Segment Open
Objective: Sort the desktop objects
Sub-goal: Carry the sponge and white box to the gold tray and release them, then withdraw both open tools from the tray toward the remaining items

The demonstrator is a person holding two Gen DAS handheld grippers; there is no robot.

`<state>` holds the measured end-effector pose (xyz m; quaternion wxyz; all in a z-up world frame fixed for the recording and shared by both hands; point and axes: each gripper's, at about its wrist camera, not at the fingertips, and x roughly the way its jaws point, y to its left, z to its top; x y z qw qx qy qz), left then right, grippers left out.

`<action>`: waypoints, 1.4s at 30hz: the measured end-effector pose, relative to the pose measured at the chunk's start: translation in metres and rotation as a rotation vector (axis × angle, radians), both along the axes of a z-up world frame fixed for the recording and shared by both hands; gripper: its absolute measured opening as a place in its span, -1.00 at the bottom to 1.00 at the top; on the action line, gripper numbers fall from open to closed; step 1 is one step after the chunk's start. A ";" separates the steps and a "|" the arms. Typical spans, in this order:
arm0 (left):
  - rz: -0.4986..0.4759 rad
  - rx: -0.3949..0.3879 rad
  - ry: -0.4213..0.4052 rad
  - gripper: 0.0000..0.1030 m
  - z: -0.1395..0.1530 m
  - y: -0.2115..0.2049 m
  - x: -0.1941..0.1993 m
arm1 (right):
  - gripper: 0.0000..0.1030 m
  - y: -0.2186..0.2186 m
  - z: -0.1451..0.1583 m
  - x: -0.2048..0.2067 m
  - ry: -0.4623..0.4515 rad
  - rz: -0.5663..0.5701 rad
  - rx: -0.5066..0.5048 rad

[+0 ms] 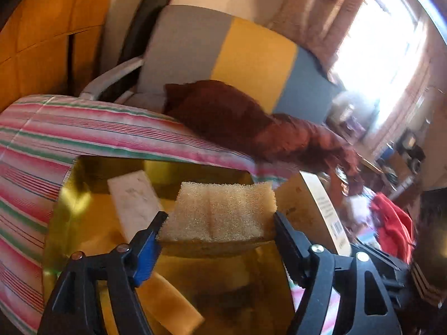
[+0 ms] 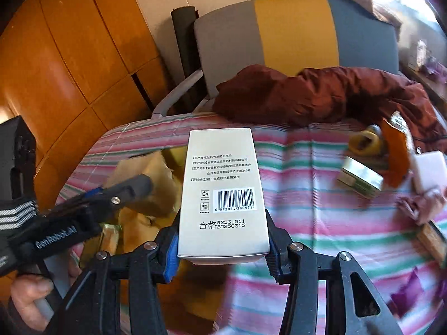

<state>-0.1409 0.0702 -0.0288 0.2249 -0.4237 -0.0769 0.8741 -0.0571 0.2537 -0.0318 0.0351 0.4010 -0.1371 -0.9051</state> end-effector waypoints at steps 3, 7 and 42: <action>0.031 0.021 -0.021 0.65 -0.003 -0.011 -0.008 | 0.06 -0.016 0.000 -0.023 -0.020 0.017 0.027; 0.052 0.017 -0.023 0.67 -0.010 -0.023 -0.008 | 0.32 -0.029 -0.004 -0.034 -0.026 0.024 0.062; -0.009 -0.041 0.071 0.66 0.019 -0.013 0.082 | 0.50 -0.017 0.016 0.048 0.030 -0.088 0.306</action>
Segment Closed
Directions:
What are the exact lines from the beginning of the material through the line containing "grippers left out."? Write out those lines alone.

Problem solution:
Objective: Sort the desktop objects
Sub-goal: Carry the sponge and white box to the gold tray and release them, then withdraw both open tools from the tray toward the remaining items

The demonstrator is a person holding two Gen DAS handheld grippers; there is no robot.

`<state>` holds the measured end-effector pose (xyz m; quaternion wxyz; all in a z-up world frame fixed for the recording and shared by both hands; point and axes: each gripper's, at about its wrist camera, not at the fingertips, and x roughly the way its jaws point, y to its left, z to its top; x y z qw qx qy qz), left then right, grippers left out.

Nothing more is needed for this exercise.